‘I Don’t see Pitbull Losing His Title Any Time Soon’

Isaac Cruz, the WBA world super lightweight champion, won his title in emphatic fashion when he defeated Rolly Romero in Las Vegas in March.

Cruz's stock subsequently sky-rocketed, and manager Sean Gibbons said he has not seen anyone’s popularity enhanced as much in a long time. 

Cruz makes his first defense on August 3 at the BMO Stadium in Los Angeles on a huge event co-promoted by TGB, Matchroom, Golden Boy, Warriors Boxing and Salita Boxing, and Gibbons can see Cruz stealing the show.

“I guarantee, this guy [Cruz] in Los Angeles will not be able to walk anywhere,” said Gibbons. “When we’re in Vegas and it’s a fight week, we get stopped a good amount of time, and trying to go from an elevator to a restaurant is impossible. There was almost a riot last time, people were pushing and people were shoving. 

“I’ve worked with guys like Orlando Salido, and he reminds me of him in ways, around the same weight divisions, and I’ve worked with some of the best, Chavez and those guys. But right now ‘Pitbull’ is the hottest guy I’ve ever worked with, and I’ve been doing it a long time.

“If there’s going to be a card in Los Angeles, you’re going to need to load up with Mexicans. Thank goodness I’m blessed to work with [heavyweight] Andy Ruiz Jr. and the hottest Mexican outside of Canelo, ‘Pitbull’. There’s a couple of good fights on there, [Tim] Tszyu and [Vergil] Ortiz, Andy and his guy [Jarrell Miller], but Isaac cannot be in a bad fight, and it’s kind of a dangerous fight because my man [Jose] Valenzuela, that style in this California arena is going to be off the charts.”

Gibbons also feels like there is much more to come from Cruz, who is only 25 and 26-2-1 (18 KOs). For a start, Gibbons believes holding the title will improve Cruz as a fighter.

“It's like they say, they improve X amount mentally [by holding a title], and especially him, because his father was basically used as an opponent, Isaac Cruz Sr. not a bad fighter, you see on BoxRec he’s something like 14-6, he fought Vernon Forrest, Ivan Robinson, the kid’s dream, the father’s dream, the father’s father’s dream, was that belt. 
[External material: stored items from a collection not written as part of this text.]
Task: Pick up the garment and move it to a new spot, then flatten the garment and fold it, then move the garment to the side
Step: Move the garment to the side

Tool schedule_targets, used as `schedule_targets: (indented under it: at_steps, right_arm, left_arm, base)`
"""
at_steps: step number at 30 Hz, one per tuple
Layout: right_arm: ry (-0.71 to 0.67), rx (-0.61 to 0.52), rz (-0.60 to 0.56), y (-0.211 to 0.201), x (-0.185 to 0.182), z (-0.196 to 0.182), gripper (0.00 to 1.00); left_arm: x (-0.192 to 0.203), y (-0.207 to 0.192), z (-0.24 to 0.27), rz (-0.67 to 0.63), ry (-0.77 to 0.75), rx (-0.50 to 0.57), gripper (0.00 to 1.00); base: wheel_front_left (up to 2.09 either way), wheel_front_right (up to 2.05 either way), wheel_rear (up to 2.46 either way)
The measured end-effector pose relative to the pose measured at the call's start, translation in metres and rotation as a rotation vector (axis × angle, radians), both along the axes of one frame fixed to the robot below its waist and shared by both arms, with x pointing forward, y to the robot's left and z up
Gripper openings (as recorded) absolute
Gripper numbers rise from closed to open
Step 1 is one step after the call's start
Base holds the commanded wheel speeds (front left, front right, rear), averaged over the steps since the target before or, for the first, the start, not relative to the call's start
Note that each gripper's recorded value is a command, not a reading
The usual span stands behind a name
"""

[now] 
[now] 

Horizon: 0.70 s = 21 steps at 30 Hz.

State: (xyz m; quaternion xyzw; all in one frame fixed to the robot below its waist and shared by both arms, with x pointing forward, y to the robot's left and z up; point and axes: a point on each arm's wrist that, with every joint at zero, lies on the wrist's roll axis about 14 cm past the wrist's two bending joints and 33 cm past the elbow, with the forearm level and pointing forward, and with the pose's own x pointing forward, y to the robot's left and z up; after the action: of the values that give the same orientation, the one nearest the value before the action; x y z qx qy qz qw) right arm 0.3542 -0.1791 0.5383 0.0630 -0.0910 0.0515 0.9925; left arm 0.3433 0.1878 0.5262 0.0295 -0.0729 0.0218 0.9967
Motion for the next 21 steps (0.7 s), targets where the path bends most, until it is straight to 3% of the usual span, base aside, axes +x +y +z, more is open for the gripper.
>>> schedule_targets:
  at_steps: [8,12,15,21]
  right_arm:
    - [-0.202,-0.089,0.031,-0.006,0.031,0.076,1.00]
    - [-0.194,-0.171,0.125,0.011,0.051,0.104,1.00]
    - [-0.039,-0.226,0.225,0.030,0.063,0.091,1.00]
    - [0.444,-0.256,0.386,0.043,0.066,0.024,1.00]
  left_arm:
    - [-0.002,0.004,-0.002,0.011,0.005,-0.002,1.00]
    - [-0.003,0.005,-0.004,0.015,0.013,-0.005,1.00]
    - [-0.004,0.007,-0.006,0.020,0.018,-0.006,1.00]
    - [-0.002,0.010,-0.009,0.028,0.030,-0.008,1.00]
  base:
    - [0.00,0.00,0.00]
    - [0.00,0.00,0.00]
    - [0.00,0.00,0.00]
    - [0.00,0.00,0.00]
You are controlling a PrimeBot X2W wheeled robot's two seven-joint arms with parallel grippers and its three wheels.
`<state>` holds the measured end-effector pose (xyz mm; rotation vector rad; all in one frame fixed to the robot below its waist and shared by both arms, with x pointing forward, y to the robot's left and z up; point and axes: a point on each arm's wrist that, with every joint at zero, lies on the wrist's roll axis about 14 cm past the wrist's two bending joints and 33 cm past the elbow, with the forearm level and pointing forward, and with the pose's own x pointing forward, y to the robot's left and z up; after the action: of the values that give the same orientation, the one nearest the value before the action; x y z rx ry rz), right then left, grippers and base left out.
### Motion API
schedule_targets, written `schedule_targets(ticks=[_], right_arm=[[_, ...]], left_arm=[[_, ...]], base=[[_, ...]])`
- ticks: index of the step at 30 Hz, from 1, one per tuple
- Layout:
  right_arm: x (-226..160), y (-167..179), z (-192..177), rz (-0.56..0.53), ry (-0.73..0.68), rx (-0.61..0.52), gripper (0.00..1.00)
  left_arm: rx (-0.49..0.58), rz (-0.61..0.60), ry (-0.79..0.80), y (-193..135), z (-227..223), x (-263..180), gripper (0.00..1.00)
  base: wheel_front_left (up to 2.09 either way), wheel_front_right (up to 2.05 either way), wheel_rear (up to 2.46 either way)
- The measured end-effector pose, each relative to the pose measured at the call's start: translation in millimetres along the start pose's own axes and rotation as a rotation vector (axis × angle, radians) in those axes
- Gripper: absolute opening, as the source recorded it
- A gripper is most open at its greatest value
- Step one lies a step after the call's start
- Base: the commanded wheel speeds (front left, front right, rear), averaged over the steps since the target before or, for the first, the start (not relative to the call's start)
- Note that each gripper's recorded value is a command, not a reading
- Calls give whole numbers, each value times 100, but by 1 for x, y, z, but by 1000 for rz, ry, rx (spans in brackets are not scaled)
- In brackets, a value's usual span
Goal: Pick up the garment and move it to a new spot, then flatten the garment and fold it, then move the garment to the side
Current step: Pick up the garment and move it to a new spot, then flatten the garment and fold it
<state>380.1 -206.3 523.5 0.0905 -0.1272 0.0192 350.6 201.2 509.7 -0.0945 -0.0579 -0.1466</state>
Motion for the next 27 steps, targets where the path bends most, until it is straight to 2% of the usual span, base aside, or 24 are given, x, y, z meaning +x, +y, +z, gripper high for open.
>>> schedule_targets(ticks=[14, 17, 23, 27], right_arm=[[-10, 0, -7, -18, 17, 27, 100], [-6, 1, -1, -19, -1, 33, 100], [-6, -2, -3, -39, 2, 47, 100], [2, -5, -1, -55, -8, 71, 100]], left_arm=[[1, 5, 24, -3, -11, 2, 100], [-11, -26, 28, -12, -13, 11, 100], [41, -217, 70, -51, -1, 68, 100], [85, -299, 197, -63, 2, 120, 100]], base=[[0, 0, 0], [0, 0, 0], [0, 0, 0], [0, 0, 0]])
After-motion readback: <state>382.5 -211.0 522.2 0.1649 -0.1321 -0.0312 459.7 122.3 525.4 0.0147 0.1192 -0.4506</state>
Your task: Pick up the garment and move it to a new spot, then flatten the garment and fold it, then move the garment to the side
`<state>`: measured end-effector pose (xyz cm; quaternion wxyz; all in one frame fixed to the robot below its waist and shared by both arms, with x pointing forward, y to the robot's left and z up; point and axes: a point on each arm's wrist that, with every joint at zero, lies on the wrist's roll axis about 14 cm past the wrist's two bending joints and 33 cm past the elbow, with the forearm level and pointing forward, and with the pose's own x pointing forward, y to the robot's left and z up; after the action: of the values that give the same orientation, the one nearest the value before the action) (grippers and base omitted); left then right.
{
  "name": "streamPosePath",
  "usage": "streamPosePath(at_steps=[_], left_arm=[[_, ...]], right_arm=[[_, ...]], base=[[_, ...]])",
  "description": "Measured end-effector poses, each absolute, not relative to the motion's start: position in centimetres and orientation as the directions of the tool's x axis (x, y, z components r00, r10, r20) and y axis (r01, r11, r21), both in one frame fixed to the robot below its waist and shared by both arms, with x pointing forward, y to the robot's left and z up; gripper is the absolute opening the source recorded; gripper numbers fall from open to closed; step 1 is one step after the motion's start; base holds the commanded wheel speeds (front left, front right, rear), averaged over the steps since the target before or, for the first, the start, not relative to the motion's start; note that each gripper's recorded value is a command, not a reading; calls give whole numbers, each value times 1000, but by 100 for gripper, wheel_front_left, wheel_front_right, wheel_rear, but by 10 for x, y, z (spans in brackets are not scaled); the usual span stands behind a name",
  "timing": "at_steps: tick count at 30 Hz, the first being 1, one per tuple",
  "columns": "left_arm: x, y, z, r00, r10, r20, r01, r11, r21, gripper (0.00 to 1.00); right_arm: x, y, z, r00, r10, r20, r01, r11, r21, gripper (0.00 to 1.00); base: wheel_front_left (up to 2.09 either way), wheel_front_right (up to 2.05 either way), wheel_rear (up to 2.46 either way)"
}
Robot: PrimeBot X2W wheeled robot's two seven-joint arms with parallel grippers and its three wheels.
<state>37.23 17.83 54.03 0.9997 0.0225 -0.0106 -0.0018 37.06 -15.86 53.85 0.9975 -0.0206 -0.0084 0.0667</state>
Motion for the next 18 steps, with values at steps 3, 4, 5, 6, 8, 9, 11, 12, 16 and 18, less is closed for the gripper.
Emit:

“So I just see a guy who, before we got the opportunity with Rolly, he was in la-la-land. He was in space. We had nothing, we didn’t know what we were doing, he was huge, he was fat, now he looks like a Mexican Mike Tyson, physically, mentally, and he fights for his kids and his wife, and they’re with him all the time, when he’s in camp and at the fight. So I see a guy who’s not going to lose that belt any time soon.” 

There are big fights out there for Cruz, but August 3 should work towards building his brand and possibly another fun fight, but there are two opponents that Gibbons admits will help Cruz’s star shine even brighter, one is a rematch with Gervonta “Tank” Davis and the other is with Ryan Garcia, who has become one of the most controversial figures in the sport. Tank battled to a hard-fought and narrow decision win over Cruz in 2021. 

“Not that we’re chasing him, our little friend Gervonta, we’re done trying to make the fight unless someone says, ‘Here’s a contract’,” added Gibbons. “We wasted two years waiting for another opportunity. Ryan would have been another great fight, and unfortunately his situation now we have to wait and see, but the two mega-fights for ‘Pitbull’ were Gervonta rematch and Ryan Garcia. Those are the big ones. Outside of that, if everything goes right on the third [of August], he’s created his own brand. 

“It's the craziest thing. His [Cruz’s] social media went from 814,000 to 1.4m in a week. In a week. That’s bonkers to me. But he’s being recognized everywhere. The Gervonta fight put him on the map, then the fight with Rolly really took him out there. 

“And his personality, who he is, he’s the humblest guy. It’s like [Miguel] Cotto, but Isaac’s got more personality. Cotto was that silent, quiet guy, didn’t like to do a lot of interviews and didn’t like to be around a lot of people, Isaac has a presence that some people in sport have and people just gravitate to. I call it ‘Pitbull’-mania.”